Nella vasta rete green della provincia di Latina, anche il parco urbano di Monte Orlando, ricco di specie vegetali e panorami mozzafiato, come la caratteristica falesia nel tratto finale. C’è però un punto che spicca particolarmente per bellezza: quello da dove Gaeta si scorge in lontananza, in tutto il suo splendore, con il Castello Aragonese che domina imponente.

Eremo di San Michele Arcangelo

È una bellissima chiesetta incastonata tra le rocce dei Monti Aurunci. Si trova lungo un sentiero praticato dagli escursionisti della zona, che conduce fino alla cima del Monte Redentore a Maranola, frazione di Formia. Il santuario rupestre risale a prima dell’anno Mille, mentre la facciata in stile neogotico è più recente, costruita nel 1893. Il sentiero da percorrere per raggiungere il santuario non è molto pendente, ed è lungo circa 7 Km.
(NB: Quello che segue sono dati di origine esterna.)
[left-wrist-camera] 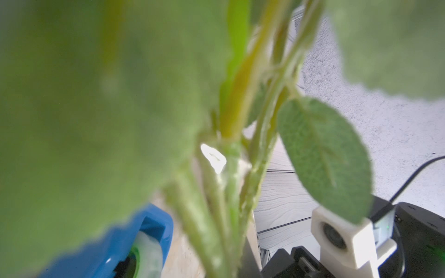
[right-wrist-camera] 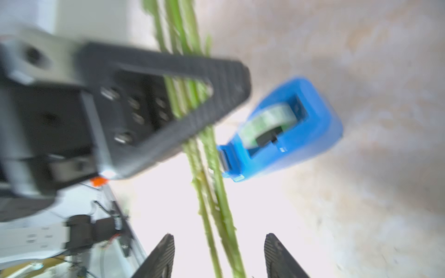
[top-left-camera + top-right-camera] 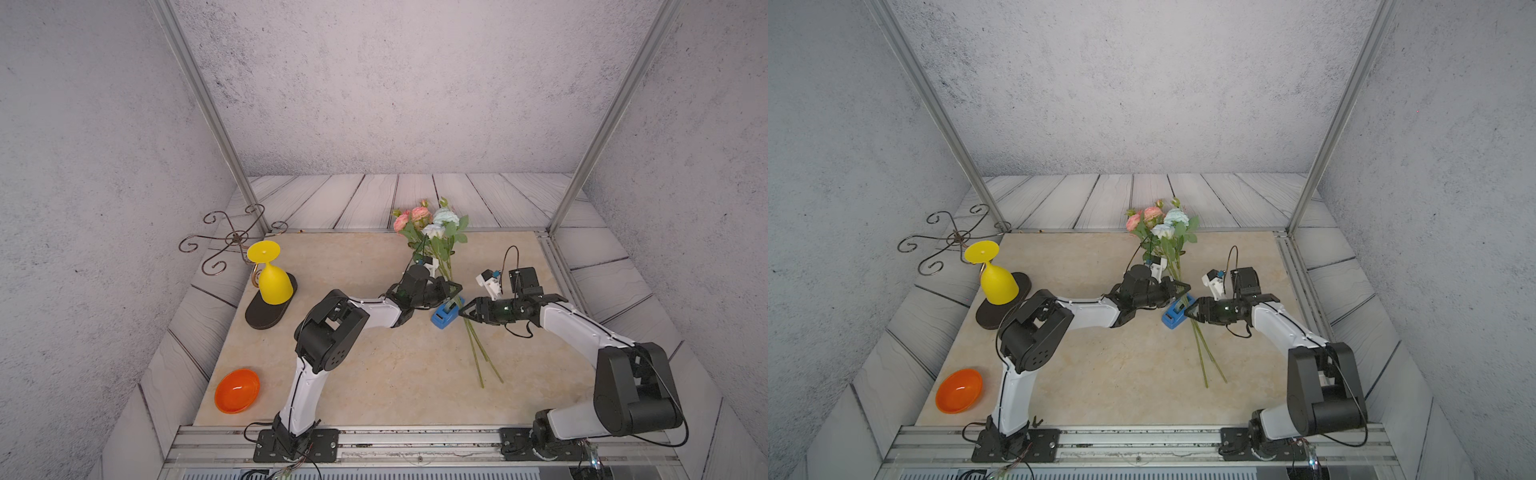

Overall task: Wrap bouquets with tape
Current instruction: Wrap the tape around the bouquet.

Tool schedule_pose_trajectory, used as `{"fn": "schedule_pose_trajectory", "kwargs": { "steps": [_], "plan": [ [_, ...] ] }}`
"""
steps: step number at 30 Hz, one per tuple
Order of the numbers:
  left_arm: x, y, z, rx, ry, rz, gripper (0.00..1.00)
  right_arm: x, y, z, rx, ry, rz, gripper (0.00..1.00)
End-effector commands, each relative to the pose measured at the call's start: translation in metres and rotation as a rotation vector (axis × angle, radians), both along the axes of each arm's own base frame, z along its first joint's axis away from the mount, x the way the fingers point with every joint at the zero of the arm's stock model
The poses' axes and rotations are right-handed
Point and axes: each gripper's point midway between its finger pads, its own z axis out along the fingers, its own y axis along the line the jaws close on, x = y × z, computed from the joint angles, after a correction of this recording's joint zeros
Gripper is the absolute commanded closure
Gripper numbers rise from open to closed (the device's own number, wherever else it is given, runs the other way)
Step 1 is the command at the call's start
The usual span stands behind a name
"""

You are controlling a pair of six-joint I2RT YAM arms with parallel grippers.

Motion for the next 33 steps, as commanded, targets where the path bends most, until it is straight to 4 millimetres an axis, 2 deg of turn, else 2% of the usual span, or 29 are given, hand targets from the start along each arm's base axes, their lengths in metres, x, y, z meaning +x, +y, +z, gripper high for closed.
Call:
{"fn": "schedule_pose_trajectory", "kwargs": {
  "steps": [1,6,12,16,19,24,31,33],
  "plan": [
    [0.002,-0.005,0.032,-0.112,-0.123,-0.011,1.0,0.002,0.012,0.021,0.189,0.02,0.035,0.39],
    [0.001,-0.003,0.028,-0.117,-0.118,-0.006,1.0,0.013,0.013,0.018,0.211,0.032,0.035,0.39],
    [0.001,-0.001,0.024,-0.116,-0.106,0.0,1.0,0.026,0.014,-0.006,0.203,0.076,0.057,0.39],
    [0.001,-0.001,0.021,-0.098,-0.097,0.004,1.0,0.035,0.012,-0.005,0.114,0.036,0.077,0.39],
    [0.0,-0.001,0.02,-0.088,-0.098,0.001,1.0,0.039,0.015,-0.006,0.087,0.03,0.097,0.44],
    [0.001,-0.001,0.018,-0.076,-0.087,0.003,1.0,0.035,0.024,-0.014,0.026,0.027,0.146,0.54],
    [0.002,0.0,0.015,-0.063,-0.075,0.01,1.0,0.035,0.03,-0.019,-0.014,0.019,0.167,0.5],
    [0.002,0.0,0.015,-0.062,-0.075,0.013,1.0,0.034,0.03,-0.024,-0.028,0.029,0.177,0.53]
  ]
}}
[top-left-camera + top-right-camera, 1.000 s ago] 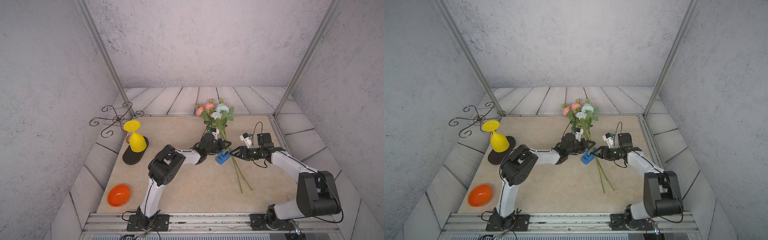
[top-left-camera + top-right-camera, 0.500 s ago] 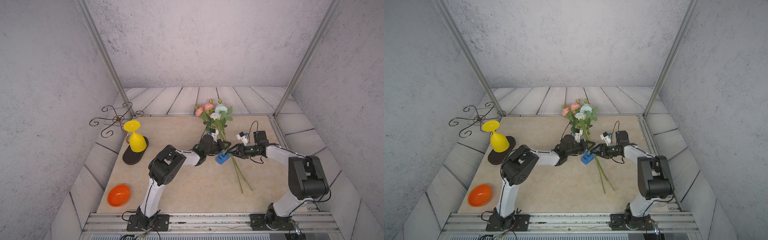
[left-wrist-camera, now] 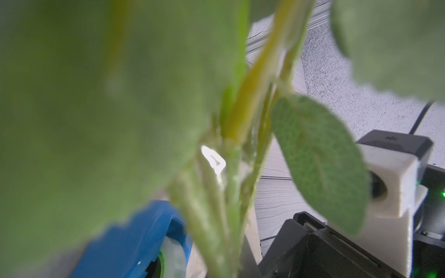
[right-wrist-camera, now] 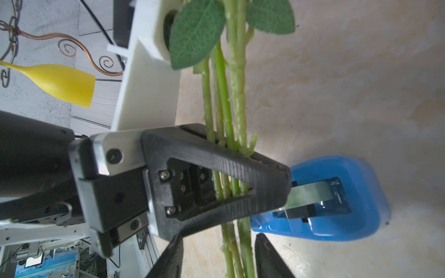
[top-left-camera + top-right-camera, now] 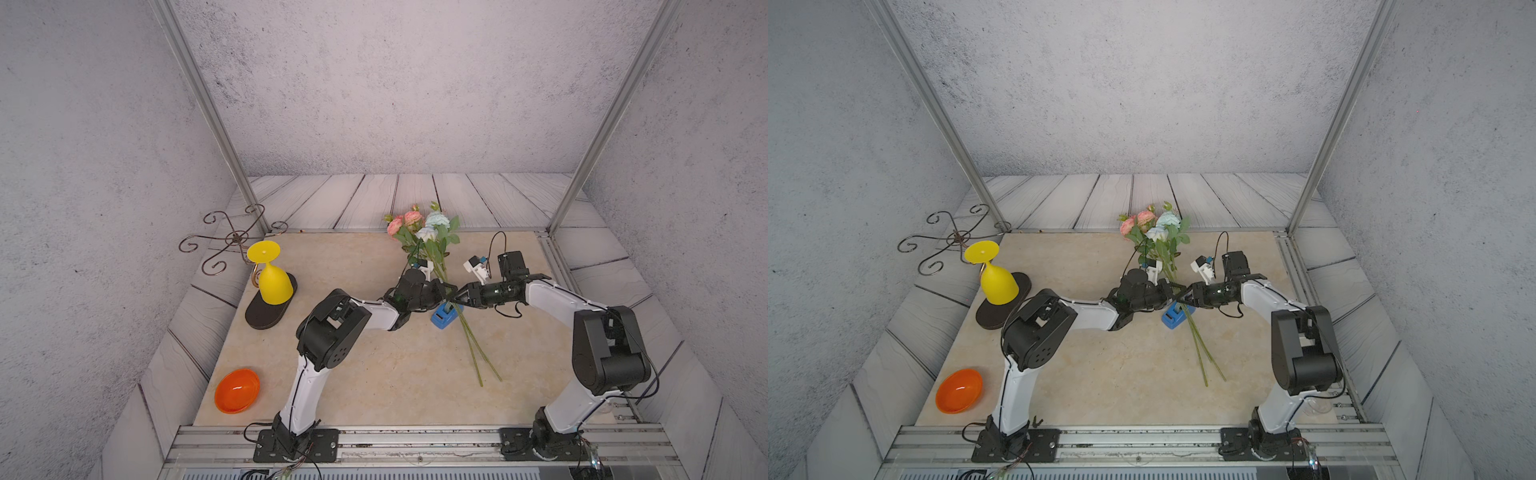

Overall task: Wrap bouquets with tape
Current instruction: Wrap the tape around the bouquet.

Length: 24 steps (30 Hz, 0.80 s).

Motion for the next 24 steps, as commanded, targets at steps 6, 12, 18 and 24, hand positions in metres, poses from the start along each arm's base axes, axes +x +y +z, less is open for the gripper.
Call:
{"fn": "schedule_pose_trajectory", "kwargs": {
  "steps": [6,12,18,24],
  "plan": [
    [-0.001,-0.013,0.037,-0.073,-0.106,-0.031,1.0,-0.01,0.002,-0.036,-0.055,0.063,0.036,0.51],
    [-0.003,-0.014,0.036,-0.073,-0.099,-0.031,1.0,-0.008,0.004,-0.033,-0.042,0.04,0.015,0.52],
    [-0.003,-0.012,0.033,-0.06,-0.09,-0.016,1.0,0.008,0.001,-0.033,-0.077,0.018,-0.016,0.59],
    [-0.004,-0.012,0.031,-0.052,-0.084,-0.012,1.0,0.013,-0.002,-0.031,-0.112,-0.011,-0.028,0.68]
  ]
}}
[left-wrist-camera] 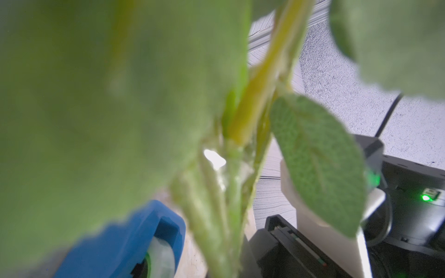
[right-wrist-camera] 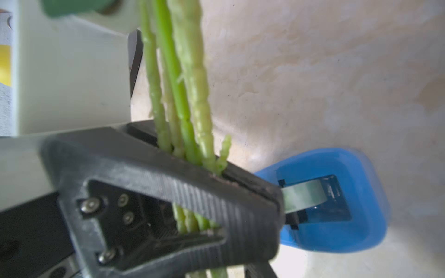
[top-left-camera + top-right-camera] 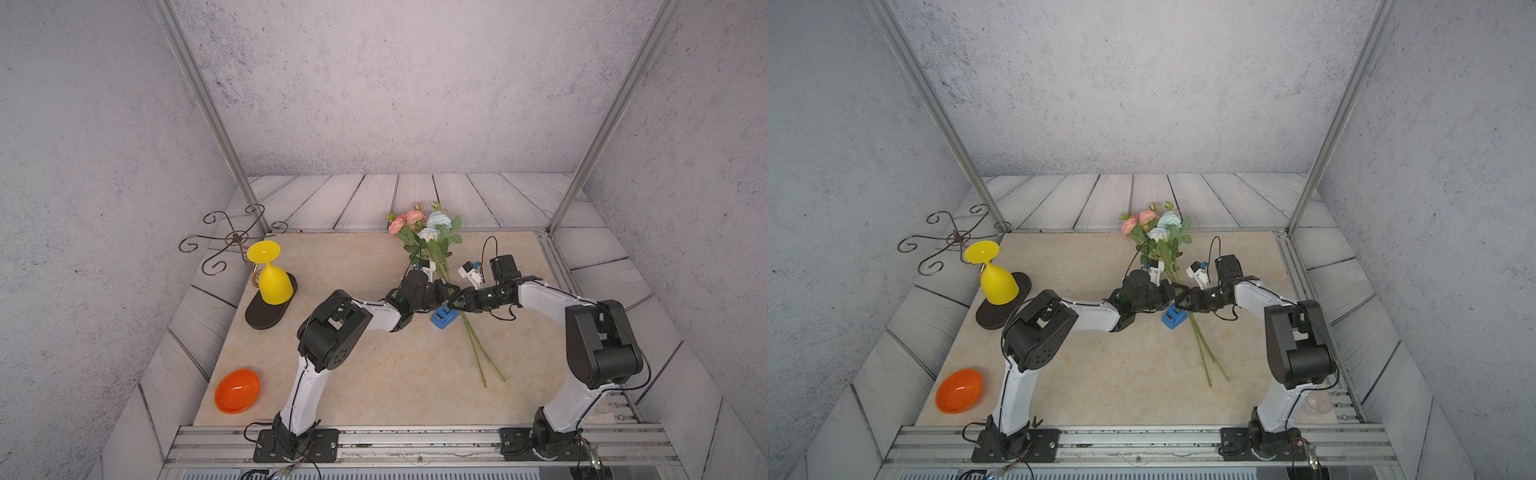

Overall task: Wrap bouquets with tape
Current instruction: Wrap the tape around the bouquet.

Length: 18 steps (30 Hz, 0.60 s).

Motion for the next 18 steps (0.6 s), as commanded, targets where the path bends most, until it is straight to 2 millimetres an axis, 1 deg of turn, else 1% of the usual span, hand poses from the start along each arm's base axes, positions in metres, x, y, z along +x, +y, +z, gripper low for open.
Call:
{"fn": "schedule_pose_trajectory", "kwargs": {
  "steps": [1,3,6,7,9,10,15,18],
  "plan": [
    [0.0,-0.006,0.028,-0.046,-0.071,-0.014,1.0,0.012,-0.005,-0.005,-0.043,-0.027,-0.021,0.68],
    [0.0,-0.006,0.026,-0.047,-0.065,-0.011,1.0,0.014,-0.004,-0.003,-0.04,-0.033,-0.023,0.72],
    [0.0,-0.006,0.026,-0.05,-0.066,-0.009,1.0,0.016,-0.002,0.001,-0.033,-0.042,-0.026,0.81],
    [0.0,-0.006,0.027,-0.05,-0.067,-0.009,1.0,0.016,-0.002,0.001,-0.033,-0.042,-0.028,0.82],
    [0.0,-0.006,0.025,-0.05,-0.063,-0.008,1.0,0.013,-0.002,0.001,-0.033,-0.039,-0.026,0.89],
    [0.0,-0.006,0.025,-0.052,-0.061,-0.008,1.0,0.012,-0.002,0.0,-0.033,-0.036,-0.024,0.91],
    [0.0,-0.006,0.025,-0.058,-0.063,-0.01,1.0,-0.001,-0.01,-0.011,-0.086,-0.012,-0.02,0.99],
    [-0.001,-0.005,0.023,-0.054,-0.056,-0.011,1.0,-0.007,-0.016,-0.013,-0.134,-0.014,-0.008,1.0]
  ]
}}
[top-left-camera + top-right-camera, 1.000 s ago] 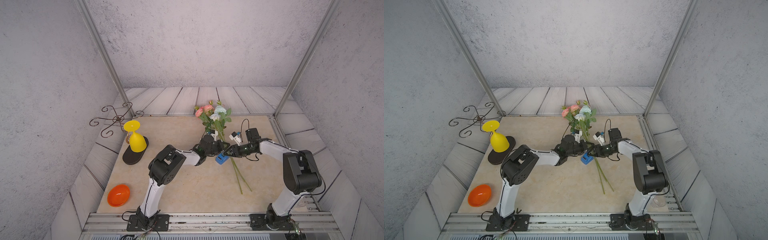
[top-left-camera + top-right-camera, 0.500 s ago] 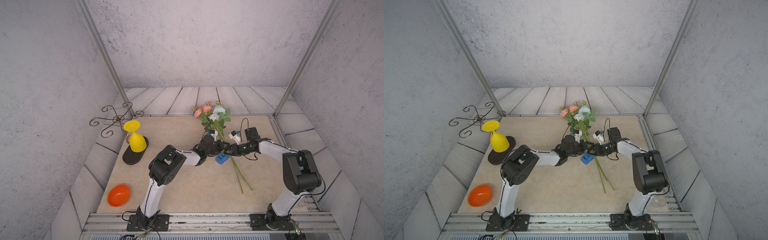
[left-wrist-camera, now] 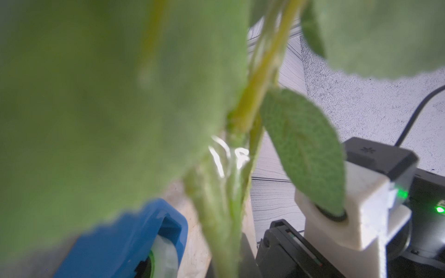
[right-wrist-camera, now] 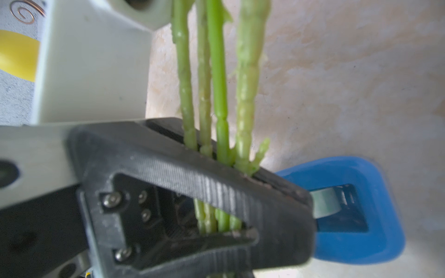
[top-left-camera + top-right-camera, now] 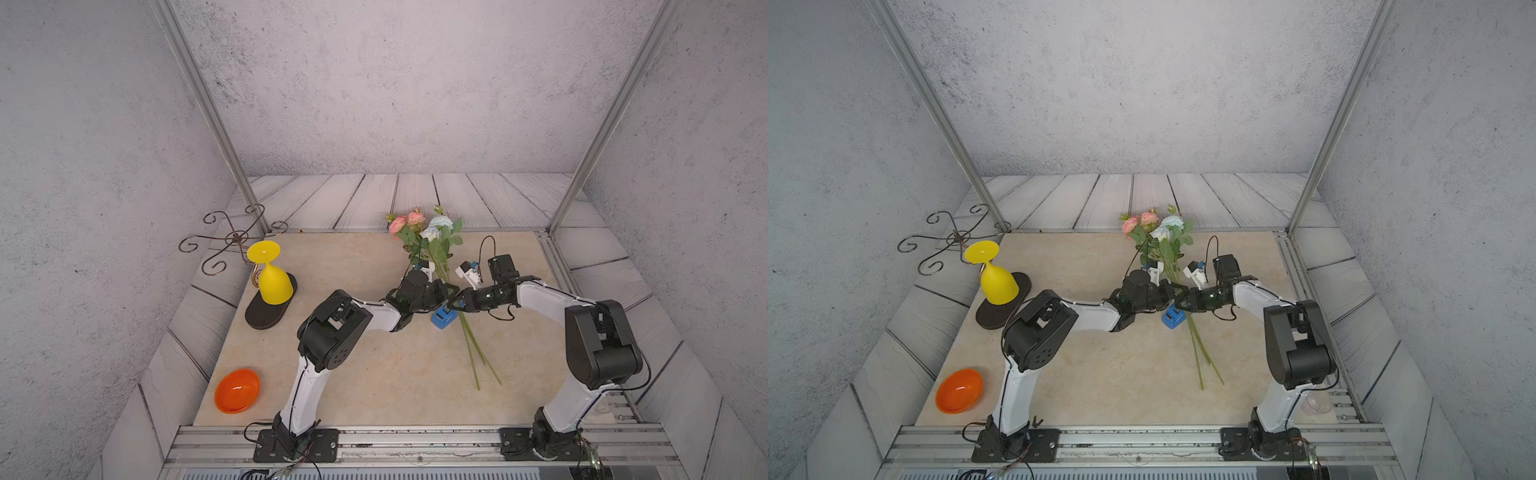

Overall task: Wrap bouquets with tape
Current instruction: Wrap the tape around the bouquet.

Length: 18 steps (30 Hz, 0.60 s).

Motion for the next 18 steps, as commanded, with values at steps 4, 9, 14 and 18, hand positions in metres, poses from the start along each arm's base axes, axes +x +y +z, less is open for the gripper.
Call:
{"fn": "schedule_pose_trajectory", "kwargs": {
  "steps": [4,9,14,18],
  "plan": [
    [-0.002,-0.006,0.018,-0.022,-0.051,-0.028,0.79,-0.008,-0.018,-0.009,-0.176,-0.016,-0.002,1.0],
    [-0.003,-0.001,0.005,0.1,0.004,-0.029,0.56,-0.012,-0.012,-0.009,-0.227,-0.035,0.034,1.0],
    [0.004,0.008,-0.002,0.162,0.029,0.022,0.56,-0.016,-0.009,-0.007,-0.297,-0.066,0.071,1.0],
    [0.009,0.004,-0.01,0.225,0.083,-0.004,0.58,-0.018,-0.004,-0.005,-0.33,-0.091,0.095,1.0]
  ]
}}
Se avete ancora dubbi su cosa fare nella Riviera di Ulisse, inserite quest’escursione nei vostri programmi.

Eremo di San Michele Arcangelo sul Monte Redentore (Formia)

Rione Castellone a Formia

È un colorato borgo medievale, che conserva una torre di avvistamento, una cripta con le reliquie di Sant’Erasmo (patrono di Formia) la cui storia è strettamente intrecciata a quella del borgo, ed infine, il Cisternone romano recentemente restaurato.

Anfiteatro di Minturno

Poco conosciuta ma soprattutto poco sponsorizzata, l’area archeologica dell’antica città di Minturnae. Sono ancora visibili i resti del foro di età repubblicana, del Capitolium, del foro imperiale, dell’antico mercato, delle antiche terme ma soprattutto del teatro romano risalente al I secolo d.C., con una capienza, all’epoca, di circa 4mila spettatori.